[openstack-dev] [oslo][messaging] Further improvements and refactoring

Alexei Kornienko alexei.kornienko at gmail.com
Tue Jul 1 13:55:44 UTC 2014


Hi,

Thanks for detailed answer.
Please see my comments inline.

Regards,

On 07/01/2014 04:28 PM, Ihar Hrachyshka wrote:
> -----BEGIN PGP SIGNED MESSAGE-----
> Hash: SHA512
>
> On 30/06/14 21:34, Alexei Kornienko wrote:
>> Hello,
>>
>>
>> My understanding is that your analysis is mostly based on running
>> a profiler against the code. Network operations can be bottlenecked
>> in other places.
>>
>> You compare 'simple script using kombu' with 'script using
>> oslo.messaging'. You don't compare script using oslo.messaging
>> before refactoring and 'after that. The latter would show whether
>> refactoring was worth the effort. Your test shows that
>> oslo.messaging performance sucks, but it's not definite that
>> hotspots you've revealed, once fixed, will show huge boost.
>>
>> My concern is that it may turn out that once all the effort to
>> refactor the code is done, we won't see major difference. So we
>> need base numbers, and performance tests would be a great helper
>> here.
>>
>>
>> It's really sad for me to see so little faith in what I'm saying.
>> The test I've done using plain kombu driver was needed exactly to
>> check that network is not the bottleneck for messaging
>> performance. If you don't believe in my performance analysis we
>> could ask someone else to do their own research and provide
>> results.
> Technology is not about faith. :)
>
> First, let me make it clear I'm *not* against refactoring or anything
> that will improve performance.
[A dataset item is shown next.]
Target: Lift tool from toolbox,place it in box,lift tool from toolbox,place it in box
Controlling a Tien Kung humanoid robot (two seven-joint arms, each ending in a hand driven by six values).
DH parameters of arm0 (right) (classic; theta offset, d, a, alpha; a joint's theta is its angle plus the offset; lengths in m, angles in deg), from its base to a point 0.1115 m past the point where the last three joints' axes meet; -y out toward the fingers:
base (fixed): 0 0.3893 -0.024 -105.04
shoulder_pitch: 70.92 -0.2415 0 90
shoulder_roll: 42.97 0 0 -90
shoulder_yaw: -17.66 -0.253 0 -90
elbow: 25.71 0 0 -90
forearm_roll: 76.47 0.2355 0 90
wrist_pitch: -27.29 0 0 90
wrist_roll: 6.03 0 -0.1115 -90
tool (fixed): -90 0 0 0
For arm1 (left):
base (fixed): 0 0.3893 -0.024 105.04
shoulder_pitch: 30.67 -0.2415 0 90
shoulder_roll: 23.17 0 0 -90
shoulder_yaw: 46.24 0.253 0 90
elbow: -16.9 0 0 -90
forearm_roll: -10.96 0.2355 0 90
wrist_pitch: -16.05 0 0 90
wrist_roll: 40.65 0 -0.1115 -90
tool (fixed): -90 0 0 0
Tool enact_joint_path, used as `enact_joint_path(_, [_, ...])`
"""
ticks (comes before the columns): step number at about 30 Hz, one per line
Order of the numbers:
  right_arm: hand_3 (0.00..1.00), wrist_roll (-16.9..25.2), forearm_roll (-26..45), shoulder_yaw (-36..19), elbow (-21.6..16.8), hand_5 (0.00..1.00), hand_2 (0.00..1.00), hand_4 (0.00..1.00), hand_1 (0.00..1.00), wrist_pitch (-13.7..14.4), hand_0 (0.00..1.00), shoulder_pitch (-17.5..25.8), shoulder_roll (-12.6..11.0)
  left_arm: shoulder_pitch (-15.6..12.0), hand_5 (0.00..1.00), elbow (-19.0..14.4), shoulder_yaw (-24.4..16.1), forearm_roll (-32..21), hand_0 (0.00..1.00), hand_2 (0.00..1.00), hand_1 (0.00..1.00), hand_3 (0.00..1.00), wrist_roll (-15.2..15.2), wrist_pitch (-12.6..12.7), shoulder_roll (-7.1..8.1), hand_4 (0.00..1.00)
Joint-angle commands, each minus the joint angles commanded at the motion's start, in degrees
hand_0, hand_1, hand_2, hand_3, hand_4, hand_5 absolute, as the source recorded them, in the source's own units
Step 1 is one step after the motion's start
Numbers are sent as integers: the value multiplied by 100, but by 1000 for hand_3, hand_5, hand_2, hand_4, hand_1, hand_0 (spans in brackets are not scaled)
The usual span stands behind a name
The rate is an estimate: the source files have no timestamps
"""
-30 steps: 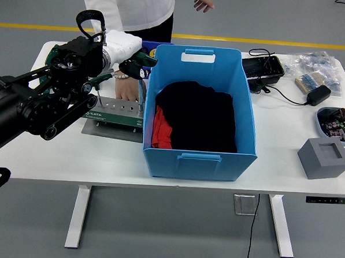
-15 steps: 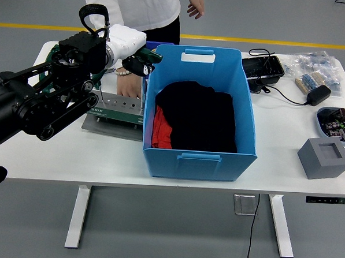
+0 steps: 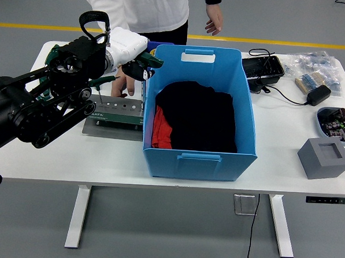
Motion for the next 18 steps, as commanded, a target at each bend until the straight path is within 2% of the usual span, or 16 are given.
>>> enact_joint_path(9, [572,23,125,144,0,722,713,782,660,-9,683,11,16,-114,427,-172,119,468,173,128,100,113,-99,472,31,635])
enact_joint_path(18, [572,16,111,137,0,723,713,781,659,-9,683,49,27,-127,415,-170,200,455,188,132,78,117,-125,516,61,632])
I'm just a bit skeptical, but hopefully
> you'll be able to show everyone I'm wrong, and then the change will
> occur. :)
>
> To add more velocity to your effort, strong arguments should be
> present. To facilitate that, I would start from adding performance
> tests that would give us some basis for discussion of changes proposed
> later.
Please see below for detailed answer about performance tests implementation.
It explains a bit why it's hard to present arguments that would be 
strong enough for you.
I may run performance tests locally but it's not enough for community.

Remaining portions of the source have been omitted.